'''

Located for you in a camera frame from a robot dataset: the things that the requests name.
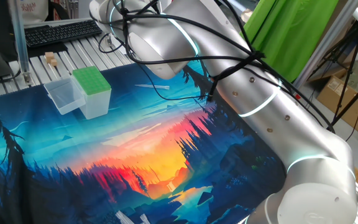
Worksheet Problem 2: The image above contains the large cardboard box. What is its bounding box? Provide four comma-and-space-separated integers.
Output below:
316, 58, 358, 137

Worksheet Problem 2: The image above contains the landscape print cloth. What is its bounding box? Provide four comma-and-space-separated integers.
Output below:
0, 60, 287, 224

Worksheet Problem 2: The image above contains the aluminium frame post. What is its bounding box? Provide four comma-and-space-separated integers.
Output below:
293, 0, 358, 90
9, 0, 33, 85

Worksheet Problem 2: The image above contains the green fabric sheet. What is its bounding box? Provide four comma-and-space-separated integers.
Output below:
243, 0, 340, 83

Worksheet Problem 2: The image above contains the black keyboard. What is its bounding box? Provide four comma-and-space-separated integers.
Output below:
23, 19, 103, 49

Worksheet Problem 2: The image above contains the white bag red print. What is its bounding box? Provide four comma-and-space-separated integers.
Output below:
17, 0, 49, 26

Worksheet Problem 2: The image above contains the clear plastic container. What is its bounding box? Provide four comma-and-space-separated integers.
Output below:
44, 77, 86, 116

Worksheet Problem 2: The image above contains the black camera cable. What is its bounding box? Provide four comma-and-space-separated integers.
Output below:
98, 0, 335, 133

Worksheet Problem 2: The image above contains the green top pipette tip holder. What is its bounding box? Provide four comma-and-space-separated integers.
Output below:
72, 65, 112, 121

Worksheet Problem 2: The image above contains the black tripod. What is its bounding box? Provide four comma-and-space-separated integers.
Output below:
315, 18, 358, 134

'''

*WORK INSTRUCTION*: Each record above must be set down again unchanged, with its pictures left out.

*RESPONSE*:
Located for you in a camera frame from a robot dataset: the things that the requests name.
Worksheet Problem 2: The image above contains the large cardboard box. What is its bounding box? Provide four comma-and-space-separated integers.
Output below:
316, 58, 358, 137

Worksheet Problem 2: The image above contains the landscape print cloth. What is its bounding box? Provide four comma-and-space-separated integers.
Output below:
0, 60, 287, 224

Worksheet Problem 2: The image above contains the aluminium frame post. What is its bounding box? Provide four comma-and-space-separated integers.
Output below:
293, 0, 358, 90
9, 0, 33, 85

Worksheet Problem 2: The image above contains the green fabric sheet. What is its bounding box? Provide four comma-and-space-separated integers.
Output below:
243, 0, 340, 83

Worksheet Problem 2: The image above contains the black keyboard. What is its bounding box? Provide four comma-and-space-separated integers.
Output below:
23, 19, 103, 49

Worksheet Problem 2: The image above contains the white bag red print. What is its bounding box? Provide four comma-and-space-separated integers.
Output below:
17, 0, 49, 26

Worksheet Problem 2: The image above contains the clear plastic container. What is its bounding box? Provide four comma-and-space-separated integers.
Output below:
44, 77, 86, 116

Worksheet Problem 2: The image above contains the black camera cable. What is its bounding box? Provide four comma-and-space-separated integers.
Output below:
98, 0, 335, 133

Worksheet Problem 2: The image above contains the green top pipette tip holder. What is its bounding box? Provide four comma-and-space-separated integers.
Output below:
72, 65, 112, 121

Worksheet Problem 2: The image above contains the black tripod. What is its bounding box? Provide four comma-and-space-separated integers.
Output below:
315, 18, 358, 134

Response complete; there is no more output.